They told you to find a good man.
A gentleman—polite, kind, rich in both wealth and virtue. Someone who would open doors for you, buy you roses on anniversaries, treat you like fine china. A man who was safe, steady, predictable. Because good boys went to heaven, and that’s what you deserved.
But Rafe?
He wasn’t a good boy. He never had been.
He was a hurricane dressed in designer, a reckless force tearing through life without care for the destruction he left behind. He was the kind of man who didn’t ask for forgiveness because he never intended to change. Not for anyone.
Except you.
You, with your soft hands and steady heart. You, who looked at him like he was something more than the wreckage everyone else saw. You, who made him believe—if only for a moment—that maybe he could be something more.

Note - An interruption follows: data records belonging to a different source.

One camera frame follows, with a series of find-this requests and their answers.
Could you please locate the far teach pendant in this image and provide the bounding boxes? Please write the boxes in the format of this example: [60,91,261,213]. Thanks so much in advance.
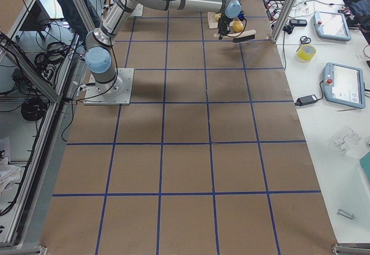
[313,11,352,42]

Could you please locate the yellow tape roll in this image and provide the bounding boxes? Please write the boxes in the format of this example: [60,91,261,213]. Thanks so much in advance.
[296,44,316,61]

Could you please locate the near teach pendant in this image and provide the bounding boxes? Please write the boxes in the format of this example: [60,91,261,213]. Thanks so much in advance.
[323,62,366,109]

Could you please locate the orange potato toy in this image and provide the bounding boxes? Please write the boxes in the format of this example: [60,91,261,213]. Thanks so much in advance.
[232,21,244,33]

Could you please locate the metal clip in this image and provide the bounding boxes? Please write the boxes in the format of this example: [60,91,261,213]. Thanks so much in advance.
[337,209,356,220]

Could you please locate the black scissors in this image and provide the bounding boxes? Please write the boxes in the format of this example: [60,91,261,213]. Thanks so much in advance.
[296,35,311,51]

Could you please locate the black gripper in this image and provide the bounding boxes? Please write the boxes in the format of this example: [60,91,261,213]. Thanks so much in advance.
[217,11,246,40]

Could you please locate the teach pendant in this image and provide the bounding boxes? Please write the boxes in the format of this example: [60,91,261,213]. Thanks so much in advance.
[323,62,366,109]
[313,11,352,42]

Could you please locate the clear plastic packaging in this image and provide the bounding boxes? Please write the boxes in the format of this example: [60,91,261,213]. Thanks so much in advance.
[328,126,362,153]

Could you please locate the beige plastic dustpan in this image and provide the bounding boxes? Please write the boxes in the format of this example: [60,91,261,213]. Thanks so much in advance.
[208,12,219,29]

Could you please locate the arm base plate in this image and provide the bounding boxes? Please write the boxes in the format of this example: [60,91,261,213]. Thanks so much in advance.
[83,68,134,105]
[130,4,144,17]

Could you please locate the cream curved peel piece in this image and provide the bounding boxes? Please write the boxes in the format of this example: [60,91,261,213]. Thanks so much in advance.
[214,13,221,21]

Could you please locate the white hand brush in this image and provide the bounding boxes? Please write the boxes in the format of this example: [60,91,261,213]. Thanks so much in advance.
[213,29,257,43]

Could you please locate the black power adapter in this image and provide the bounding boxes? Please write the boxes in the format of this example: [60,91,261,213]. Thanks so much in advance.
[295,94,319,107]

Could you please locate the aluminium frame post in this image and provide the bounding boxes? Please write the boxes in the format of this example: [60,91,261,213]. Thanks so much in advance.
[271,0,296,43]

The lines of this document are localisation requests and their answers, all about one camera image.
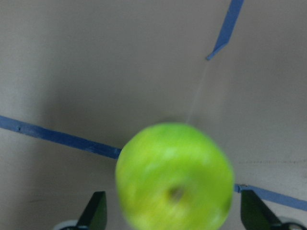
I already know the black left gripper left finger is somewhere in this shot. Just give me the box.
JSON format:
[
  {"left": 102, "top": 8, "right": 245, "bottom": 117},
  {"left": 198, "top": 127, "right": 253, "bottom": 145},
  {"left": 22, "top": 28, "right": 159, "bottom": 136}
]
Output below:
[{"left": 76, "top": 191, "right": 107, "bottom": 230}]

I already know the green apple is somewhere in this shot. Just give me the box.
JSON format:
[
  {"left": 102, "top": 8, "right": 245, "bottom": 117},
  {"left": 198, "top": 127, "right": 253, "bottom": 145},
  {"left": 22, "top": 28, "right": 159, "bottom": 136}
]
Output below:
[{"left": 115, "top": 123, "right": 235, "bottom": 230}]

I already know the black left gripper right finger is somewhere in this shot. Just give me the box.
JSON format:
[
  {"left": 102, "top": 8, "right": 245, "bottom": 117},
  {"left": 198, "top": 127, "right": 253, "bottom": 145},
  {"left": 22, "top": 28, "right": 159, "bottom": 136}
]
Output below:
[{"left": 240, "top": 190, "right": 283, "bottom": 230}]

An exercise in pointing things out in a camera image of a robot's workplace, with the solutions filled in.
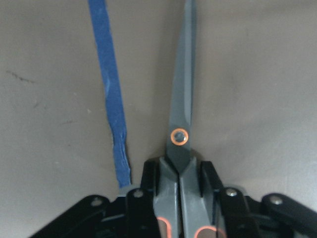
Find orange grey scissors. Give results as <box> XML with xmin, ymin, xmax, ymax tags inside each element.
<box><xmin>153</xmin><ymin>0</ymin><xmax>226</xmax><ymax>238</ymax></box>

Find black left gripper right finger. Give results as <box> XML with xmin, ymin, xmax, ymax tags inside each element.
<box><xmin>200</xmin><ymin>161</ymin><xmax>260</xmax><ymax>238</ymax></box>

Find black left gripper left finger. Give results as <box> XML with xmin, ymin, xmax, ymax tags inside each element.
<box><xmin>126</xmin><ymin>160</ymin><xmax>160</xmax><ymax>238</ymax></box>

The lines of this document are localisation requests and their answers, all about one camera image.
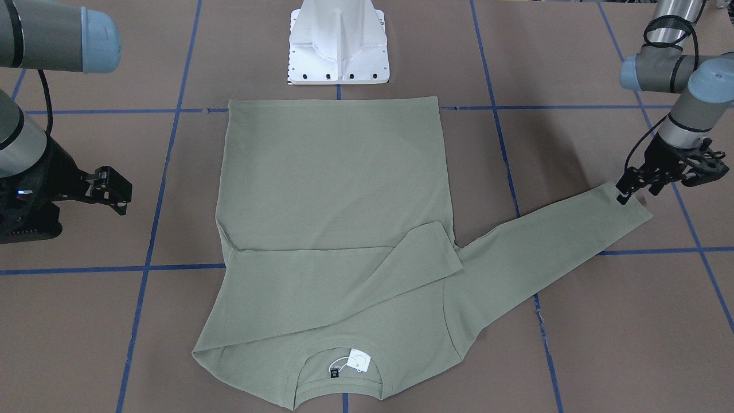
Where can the olive green long-sleeve shirt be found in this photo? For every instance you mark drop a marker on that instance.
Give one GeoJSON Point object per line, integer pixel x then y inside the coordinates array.
{"type": "Point", "coordinates": [336, 224]}

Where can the white shirt hang tag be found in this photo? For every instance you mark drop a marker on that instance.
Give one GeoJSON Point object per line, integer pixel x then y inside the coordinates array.
{"type": "Point", "coordinates": [356, 359]}

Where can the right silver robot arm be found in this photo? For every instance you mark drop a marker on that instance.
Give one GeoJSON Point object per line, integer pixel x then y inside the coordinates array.
{"type": "Point", "coordinates": [48, 36]}

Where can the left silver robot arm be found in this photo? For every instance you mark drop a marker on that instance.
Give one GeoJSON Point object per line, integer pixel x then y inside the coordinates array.
{"type": "Point", "coordinates": [670, 61]}

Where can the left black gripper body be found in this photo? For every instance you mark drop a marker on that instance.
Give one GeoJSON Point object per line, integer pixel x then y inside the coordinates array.
{"type": "Point", "coordinates": [663, 152]}

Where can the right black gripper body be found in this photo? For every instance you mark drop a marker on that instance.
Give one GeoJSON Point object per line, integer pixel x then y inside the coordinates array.
{"type": "Point", "coordinates": [59, 174]}

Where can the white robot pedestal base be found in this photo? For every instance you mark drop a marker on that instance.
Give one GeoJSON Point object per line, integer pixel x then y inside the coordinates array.
{"type": "Point", "coordinates": [338, 42]}

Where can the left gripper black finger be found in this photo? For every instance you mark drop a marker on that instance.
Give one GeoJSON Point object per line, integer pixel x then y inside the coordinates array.
{"type": "Point", "coordinates": [631, 181]}

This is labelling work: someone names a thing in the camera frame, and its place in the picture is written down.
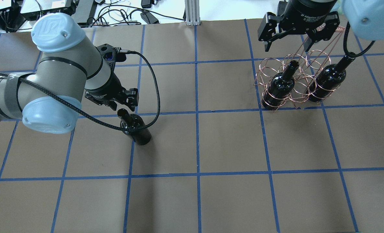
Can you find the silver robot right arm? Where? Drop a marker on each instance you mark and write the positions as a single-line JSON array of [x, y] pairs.
[[365, 17]]

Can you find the black electronics box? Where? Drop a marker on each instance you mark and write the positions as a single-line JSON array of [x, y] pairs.
[[32, 10]]

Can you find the dark wine bottle left slot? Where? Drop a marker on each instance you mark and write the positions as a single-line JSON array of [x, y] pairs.
[[328, 80]]

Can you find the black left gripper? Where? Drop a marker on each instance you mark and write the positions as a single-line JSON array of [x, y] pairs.
[[108, 88]]

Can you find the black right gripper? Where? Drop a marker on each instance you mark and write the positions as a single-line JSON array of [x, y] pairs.
[[308, 12]]

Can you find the dark wine bottle slot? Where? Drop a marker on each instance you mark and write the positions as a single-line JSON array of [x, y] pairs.
[[280, 87], [328, 80]]

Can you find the dark wine bottle right slot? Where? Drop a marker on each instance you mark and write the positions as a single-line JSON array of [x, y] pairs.
[[280, 87]]

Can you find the black power brick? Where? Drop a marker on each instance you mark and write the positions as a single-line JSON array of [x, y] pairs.
[[149, 18]]

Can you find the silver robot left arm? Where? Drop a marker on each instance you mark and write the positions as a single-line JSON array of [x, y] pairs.
[[71, 68]]

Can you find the dark wine bottle being moved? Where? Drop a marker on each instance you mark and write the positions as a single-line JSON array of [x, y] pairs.
[[131, 124]]

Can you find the aluminium frame post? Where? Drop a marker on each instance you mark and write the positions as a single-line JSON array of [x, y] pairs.
[[192, 13]]

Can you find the copper wire wine rack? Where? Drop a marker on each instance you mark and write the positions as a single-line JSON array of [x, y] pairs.
[[311, 64]]

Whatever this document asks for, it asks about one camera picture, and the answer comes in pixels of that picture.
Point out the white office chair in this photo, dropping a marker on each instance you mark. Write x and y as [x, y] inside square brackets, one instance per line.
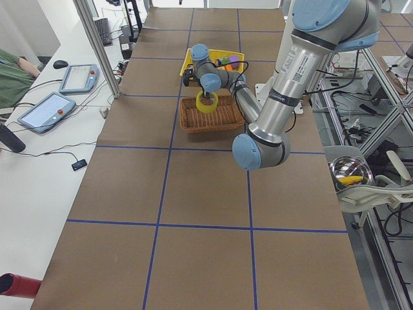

Rafe was dangerous, everyone knew that. But when he was with you, he handled you like you were fragile, something rare. He had ruined everything good in his life before, but you—you were the one thing he refused to break.
So he gave you everything.
The men your friends wanted you to choose would have been predictable in their affections—bouquets on birthdays, diamonds on anniversaries. But Rafe? He didn’t wait for a reason. He flooded your world with gifts, with luxuries most people only dreamed of. Boxes wrapped in expensive ribbons, dresses that cost more than most people’s rent, jewelry he fastened around your wrist himself.
And the flowers—always fresh, always your favorite. Delivered to your door, left in your car, placed on your pillow after he left early in the morning. Because Rafe wasn’t the kind of man who could promise forever, but he could make damn sure you never forgot how much he felt it.
The darkness in him never fully left—his temper still ran hot, his addiction still clung to him like a vice. But for you, he tried.
Hands built for destruction learned to hold you gently. A voice once sharp softened when it spoke your name.
“I don’t know how to be good, but I swear—I’ll be good for you.”